### Work to be completed
Go line by line through the records below. Copy whichever lines contain the string "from".
⟨
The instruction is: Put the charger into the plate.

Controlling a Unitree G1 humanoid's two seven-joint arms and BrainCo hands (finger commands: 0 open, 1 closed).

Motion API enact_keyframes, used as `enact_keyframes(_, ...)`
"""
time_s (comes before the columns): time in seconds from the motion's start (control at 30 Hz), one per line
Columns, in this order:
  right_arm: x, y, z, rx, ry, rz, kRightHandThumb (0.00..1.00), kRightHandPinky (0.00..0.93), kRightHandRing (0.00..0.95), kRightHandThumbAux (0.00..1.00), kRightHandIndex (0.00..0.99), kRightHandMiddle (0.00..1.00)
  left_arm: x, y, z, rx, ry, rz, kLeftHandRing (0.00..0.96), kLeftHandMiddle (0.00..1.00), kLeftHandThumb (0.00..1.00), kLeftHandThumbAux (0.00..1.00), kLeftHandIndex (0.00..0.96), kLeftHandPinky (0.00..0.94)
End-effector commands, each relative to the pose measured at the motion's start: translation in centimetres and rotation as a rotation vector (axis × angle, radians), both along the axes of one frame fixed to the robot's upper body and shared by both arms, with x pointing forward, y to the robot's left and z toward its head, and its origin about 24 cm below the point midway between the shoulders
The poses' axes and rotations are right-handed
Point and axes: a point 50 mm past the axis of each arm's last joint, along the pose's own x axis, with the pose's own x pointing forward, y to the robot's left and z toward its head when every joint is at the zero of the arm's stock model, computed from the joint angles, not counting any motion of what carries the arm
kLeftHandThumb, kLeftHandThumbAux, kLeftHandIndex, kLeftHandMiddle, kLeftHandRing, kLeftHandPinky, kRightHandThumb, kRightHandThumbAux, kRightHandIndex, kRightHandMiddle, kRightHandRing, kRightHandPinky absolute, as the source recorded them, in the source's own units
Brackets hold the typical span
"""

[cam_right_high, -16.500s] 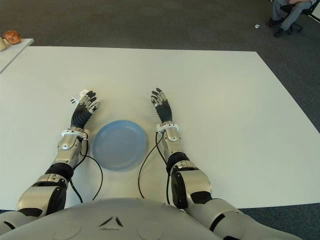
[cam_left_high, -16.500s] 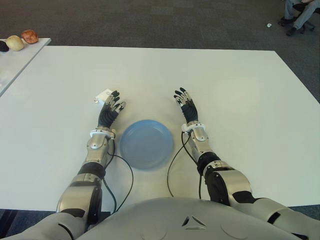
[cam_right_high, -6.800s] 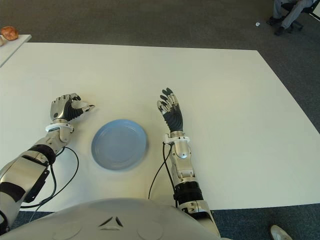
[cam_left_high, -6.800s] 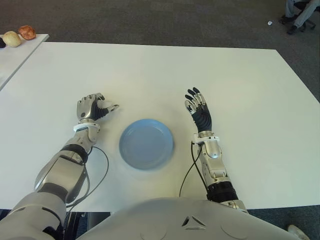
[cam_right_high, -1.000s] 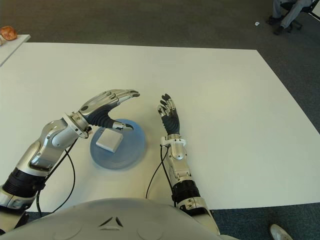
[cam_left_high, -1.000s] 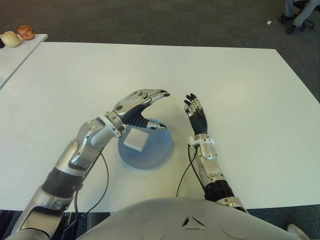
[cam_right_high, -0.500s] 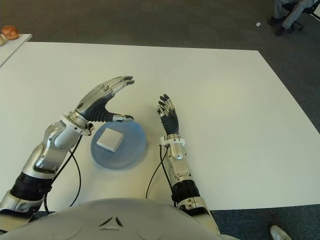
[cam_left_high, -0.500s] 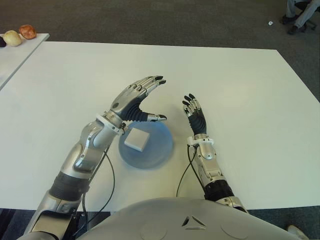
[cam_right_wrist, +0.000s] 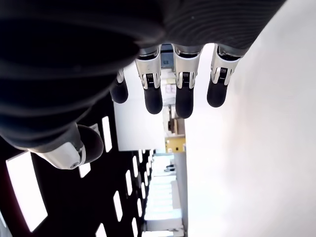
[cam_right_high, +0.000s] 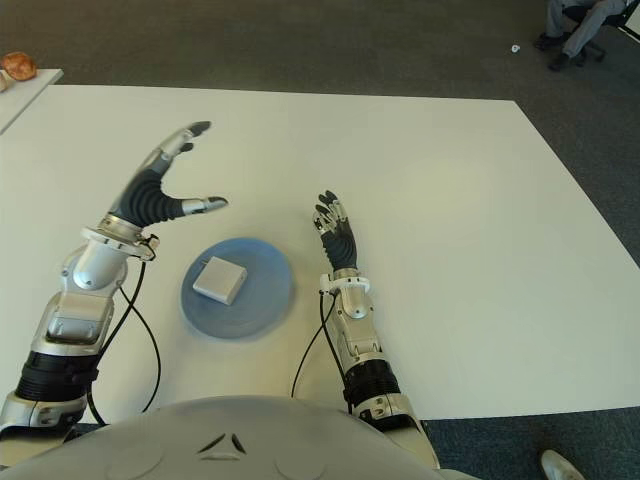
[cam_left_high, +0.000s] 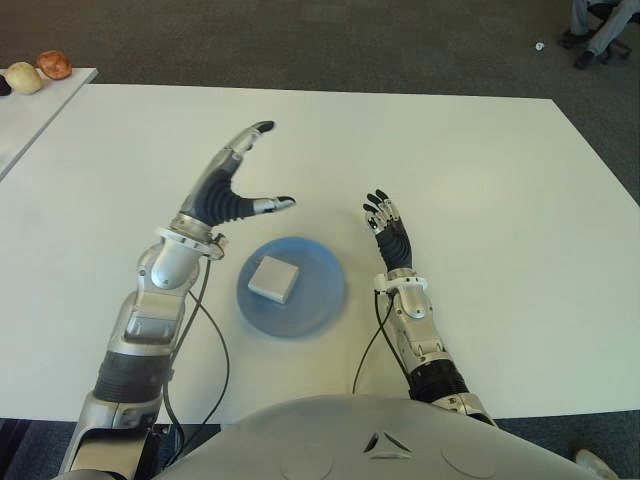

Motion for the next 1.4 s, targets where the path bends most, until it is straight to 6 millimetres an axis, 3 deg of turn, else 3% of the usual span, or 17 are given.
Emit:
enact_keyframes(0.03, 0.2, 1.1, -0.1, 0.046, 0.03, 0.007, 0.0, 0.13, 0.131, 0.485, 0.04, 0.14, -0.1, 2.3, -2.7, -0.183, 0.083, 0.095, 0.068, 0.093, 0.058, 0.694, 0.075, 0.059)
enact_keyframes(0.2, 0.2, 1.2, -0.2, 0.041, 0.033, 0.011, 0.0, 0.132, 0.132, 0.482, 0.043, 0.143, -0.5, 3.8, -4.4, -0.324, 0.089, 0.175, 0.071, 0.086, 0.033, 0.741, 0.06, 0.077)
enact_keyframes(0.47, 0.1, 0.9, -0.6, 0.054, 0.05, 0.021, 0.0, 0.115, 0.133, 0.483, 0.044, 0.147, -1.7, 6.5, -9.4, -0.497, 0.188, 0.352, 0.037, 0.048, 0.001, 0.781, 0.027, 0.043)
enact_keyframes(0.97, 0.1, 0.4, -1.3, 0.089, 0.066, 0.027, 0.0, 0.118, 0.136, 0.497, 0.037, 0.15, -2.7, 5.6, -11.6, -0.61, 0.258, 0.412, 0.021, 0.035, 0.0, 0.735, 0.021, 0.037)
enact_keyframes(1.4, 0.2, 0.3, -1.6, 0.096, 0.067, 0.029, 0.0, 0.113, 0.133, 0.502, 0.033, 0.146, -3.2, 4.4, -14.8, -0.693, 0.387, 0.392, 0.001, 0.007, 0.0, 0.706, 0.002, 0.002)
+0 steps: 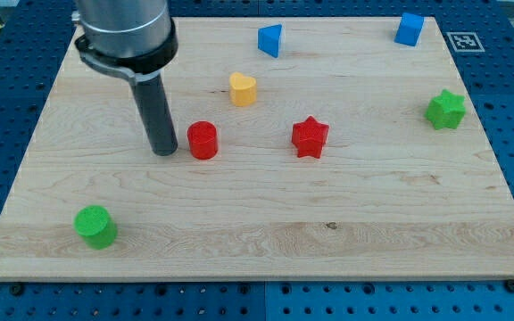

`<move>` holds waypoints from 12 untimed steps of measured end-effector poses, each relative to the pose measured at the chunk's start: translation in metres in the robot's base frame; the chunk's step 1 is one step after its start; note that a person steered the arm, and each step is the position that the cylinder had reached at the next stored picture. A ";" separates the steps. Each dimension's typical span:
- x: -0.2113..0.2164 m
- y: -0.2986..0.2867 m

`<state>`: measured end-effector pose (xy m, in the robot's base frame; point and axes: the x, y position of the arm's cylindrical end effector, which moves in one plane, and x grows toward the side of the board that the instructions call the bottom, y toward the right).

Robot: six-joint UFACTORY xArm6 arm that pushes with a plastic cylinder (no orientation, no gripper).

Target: Move the yellow heart slightly to the right

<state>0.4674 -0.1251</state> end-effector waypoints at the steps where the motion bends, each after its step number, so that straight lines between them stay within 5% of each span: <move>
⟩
### Written response
time_s (comes before the columns): time in seconds from the motion's start (control at 30 Hz), one per line
Point and axes: a point 50 mm past the axis of each arm's last joint, along the pose's own x axis, with the pose's own x pointing forward, y to the robot's left and z toward its head when every joint is at the zero of the arm's stock model, computed from the joint angles, not counting any motion of what carries the arm
`<move>` holds waypoints from 12 untimed steps of measured end-effector poses, each relative to the pose measured at the chunk's start: translation in metres in the robot's base frame; the chunk's step 1 is one step after its start; note that a person steered the arm, and each step is the position that the cylinder had reached at the next stored picture. A ";" separates the steps. Each dimension's typical span:

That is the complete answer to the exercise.